- [Brief]: Starting with the line that contains "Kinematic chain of" and stopping after the line that contains "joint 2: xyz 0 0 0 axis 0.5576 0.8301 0", return each line below exactly as written, with no others.
··· Raw data ···
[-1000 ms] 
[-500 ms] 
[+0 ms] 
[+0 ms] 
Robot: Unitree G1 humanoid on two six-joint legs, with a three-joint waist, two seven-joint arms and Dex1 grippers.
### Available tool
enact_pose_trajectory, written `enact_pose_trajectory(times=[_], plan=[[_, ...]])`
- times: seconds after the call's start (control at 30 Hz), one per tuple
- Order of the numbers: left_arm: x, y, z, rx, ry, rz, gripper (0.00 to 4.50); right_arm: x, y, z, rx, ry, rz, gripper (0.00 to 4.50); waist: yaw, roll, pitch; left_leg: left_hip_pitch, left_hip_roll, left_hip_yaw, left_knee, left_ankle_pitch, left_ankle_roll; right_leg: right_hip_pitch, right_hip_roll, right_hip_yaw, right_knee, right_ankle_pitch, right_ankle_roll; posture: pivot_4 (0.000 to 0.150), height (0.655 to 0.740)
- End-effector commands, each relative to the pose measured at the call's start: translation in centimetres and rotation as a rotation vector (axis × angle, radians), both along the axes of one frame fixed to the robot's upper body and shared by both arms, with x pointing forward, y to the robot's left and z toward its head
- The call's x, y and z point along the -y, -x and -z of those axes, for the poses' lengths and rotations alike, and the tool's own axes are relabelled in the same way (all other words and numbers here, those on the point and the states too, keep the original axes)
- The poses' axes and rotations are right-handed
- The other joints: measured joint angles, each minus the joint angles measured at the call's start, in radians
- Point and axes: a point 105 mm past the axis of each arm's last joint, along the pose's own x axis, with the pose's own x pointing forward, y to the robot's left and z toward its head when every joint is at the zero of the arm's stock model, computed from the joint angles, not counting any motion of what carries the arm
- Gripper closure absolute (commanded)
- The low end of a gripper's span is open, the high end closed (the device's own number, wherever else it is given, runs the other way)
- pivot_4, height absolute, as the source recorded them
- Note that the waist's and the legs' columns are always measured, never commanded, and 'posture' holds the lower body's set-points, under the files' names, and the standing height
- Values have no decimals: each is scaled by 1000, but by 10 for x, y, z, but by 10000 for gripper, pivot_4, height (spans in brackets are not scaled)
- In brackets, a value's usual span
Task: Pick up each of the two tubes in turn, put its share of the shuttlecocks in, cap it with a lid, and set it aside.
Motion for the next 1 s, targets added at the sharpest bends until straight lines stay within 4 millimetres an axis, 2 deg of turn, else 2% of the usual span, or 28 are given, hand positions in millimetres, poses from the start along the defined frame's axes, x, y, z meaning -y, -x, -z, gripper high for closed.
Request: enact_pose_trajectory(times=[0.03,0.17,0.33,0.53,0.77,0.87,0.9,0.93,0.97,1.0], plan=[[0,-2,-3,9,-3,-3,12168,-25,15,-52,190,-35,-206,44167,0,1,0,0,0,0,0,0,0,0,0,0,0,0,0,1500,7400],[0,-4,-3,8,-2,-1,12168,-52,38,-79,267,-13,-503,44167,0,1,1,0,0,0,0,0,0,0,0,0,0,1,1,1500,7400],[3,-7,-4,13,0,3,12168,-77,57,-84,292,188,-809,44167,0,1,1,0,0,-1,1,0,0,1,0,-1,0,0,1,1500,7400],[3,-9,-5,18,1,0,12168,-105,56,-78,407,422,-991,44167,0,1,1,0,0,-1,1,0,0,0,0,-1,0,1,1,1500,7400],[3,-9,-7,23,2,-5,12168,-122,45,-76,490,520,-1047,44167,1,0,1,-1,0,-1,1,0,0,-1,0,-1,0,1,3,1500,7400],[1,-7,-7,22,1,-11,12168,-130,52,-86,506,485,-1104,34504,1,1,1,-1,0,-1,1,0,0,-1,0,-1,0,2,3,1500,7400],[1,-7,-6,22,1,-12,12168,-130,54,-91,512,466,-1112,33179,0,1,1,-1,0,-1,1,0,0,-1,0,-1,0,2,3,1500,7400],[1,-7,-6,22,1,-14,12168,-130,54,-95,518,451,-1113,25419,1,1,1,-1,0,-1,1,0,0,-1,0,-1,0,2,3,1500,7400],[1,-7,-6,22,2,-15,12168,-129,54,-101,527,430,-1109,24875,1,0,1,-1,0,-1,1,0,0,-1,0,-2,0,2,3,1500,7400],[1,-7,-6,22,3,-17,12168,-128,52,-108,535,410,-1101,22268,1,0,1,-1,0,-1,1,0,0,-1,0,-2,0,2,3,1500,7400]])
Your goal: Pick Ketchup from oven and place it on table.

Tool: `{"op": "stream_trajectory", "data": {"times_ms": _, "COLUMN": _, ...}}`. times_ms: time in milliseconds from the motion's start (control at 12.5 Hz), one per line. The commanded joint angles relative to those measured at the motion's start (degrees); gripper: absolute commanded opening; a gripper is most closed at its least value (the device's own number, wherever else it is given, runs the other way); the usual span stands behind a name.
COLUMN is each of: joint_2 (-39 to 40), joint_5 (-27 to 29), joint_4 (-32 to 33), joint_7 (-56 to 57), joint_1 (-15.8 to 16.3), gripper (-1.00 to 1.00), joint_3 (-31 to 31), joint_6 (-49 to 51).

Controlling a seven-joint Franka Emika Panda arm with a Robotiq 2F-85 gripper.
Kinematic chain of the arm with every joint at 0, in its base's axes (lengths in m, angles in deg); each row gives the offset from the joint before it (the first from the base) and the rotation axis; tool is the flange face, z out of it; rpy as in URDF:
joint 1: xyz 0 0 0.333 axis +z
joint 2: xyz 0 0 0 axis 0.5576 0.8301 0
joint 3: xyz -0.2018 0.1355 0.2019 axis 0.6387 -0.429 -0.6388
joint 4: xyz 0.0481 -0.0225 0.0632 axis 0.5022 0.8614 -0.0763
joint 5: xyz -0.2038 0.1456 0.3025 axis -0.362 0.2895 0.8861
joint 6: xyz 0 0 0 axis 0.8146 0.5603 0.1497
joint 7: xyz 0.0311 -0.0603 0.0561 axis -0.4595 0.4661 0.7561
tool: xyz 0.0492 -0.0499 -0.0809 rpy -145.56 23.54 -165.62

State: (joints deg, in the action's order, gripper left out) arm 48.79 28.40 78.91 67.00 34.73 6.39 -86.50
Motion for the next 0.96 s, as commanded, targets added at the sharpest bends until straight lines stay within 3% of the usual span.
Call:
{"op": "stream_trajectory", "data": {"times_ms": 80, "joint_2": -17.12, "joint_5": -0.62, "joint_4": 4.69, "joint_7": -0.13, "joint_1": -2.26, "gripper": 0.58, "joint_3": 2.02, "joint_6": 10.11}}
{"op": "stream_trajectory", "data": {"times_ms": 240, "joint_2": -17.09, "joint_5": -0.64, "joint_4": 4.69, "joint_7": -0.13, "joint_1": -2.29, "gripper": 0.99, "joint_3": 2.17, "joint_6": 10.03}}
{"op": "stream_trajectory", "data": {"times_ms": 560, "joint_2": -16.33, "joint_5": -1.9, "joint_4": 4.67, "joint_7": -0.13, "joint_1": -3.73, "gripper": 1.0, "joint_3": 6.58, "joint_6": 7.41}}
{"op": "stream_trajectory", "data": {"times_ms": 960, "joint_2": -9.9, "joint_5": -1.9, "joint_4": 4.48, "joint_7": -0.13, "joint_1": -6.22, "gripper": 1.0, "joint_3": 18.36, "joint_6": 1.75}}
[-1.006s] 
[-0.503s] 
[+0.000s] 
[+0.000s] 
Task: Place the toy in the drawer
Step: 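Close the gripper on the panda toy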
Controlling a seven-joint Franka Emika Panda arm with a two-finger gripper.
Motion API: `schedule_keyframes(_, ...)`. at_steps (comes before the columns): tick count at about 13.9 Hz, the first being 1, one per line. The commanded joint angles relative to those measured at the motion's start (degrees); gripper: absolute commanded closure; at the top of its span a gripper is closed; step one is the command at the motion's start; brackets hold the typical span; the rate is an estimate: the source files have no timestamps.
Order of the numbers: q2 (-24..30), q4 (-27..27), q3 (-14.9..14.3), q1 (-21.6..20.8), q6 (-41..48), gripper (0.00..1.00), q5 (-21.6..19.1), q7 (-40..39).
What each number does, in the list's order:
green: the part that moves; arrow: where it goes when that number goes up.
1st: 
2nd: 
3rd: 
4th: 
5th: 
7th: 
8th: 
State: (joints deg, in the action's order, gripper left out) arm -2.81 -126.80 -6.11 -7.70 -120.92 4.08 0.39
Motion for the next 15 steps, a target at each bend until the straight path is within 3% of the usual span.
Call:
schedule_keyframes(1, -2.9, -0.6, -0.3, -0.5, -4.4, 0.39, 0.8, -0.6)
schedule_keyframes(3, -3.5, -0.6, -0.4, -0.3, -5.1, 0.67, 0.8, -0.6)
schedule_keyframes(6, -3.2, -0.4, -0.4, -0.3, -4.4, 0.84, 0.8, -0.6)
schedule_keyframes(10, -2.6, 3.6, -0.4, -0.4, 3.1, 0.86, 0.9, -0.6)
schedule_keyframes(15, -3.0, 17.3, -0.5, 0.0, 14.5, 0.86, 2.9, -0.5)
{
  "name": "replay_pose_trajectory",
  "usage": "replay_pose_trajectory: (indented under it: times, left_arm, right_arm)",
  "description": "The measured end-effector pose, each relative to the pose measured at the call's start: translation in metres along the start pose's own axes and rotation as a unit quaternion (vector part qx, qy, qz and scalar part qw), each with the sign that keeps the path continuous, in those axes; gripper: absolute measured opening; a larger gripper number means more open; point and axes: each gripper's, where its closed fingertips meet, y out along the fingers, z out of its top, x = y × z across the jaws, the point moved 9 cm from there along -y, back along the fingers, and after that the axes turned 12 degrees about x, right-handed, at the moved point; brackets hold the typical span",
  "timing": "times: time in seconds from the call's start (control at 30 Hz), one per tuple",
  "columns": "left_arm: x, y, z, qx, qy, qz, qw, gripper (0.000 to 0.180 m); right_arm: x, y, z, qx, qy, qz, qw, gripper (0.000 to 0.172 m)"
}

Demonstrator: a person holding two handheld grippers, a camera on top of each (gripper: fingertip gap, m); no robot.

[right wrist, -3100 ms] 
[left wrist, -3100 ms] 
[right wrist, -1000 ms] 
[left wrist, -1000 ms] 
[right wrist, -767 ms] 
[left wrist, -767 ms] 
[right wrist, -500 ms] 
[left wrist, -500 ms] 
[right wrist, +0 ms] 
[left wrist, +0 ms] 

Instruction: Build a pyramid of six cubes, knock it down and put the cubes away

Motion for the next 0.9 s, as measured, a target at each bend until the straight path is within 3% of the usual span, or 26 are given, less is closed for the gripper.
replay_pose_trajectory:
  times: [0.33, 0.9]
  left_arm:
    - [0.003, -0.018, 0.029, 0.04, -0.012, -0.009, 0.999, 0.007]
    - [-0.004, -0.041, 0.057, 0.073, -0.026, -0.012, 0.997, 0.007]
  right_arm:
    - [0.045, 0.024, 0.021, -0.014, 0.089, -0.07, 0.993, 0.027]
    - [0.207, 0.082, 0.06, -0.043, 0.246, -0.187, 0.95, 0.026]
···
- [Exercise output]:
Kinematic chain of the arm with every joint at 0, in its base's axes (lengths in m, angles in deg); each row gives the offset from the joint before it (the first from the base) and the rotation axis; tool is the flange face, z out of it; rpy as in URDF:
joint 1: xyz 0 0 0.333 axis +z
joint 2: xyz 0 0 0 axis 0.5576 0.8301 0

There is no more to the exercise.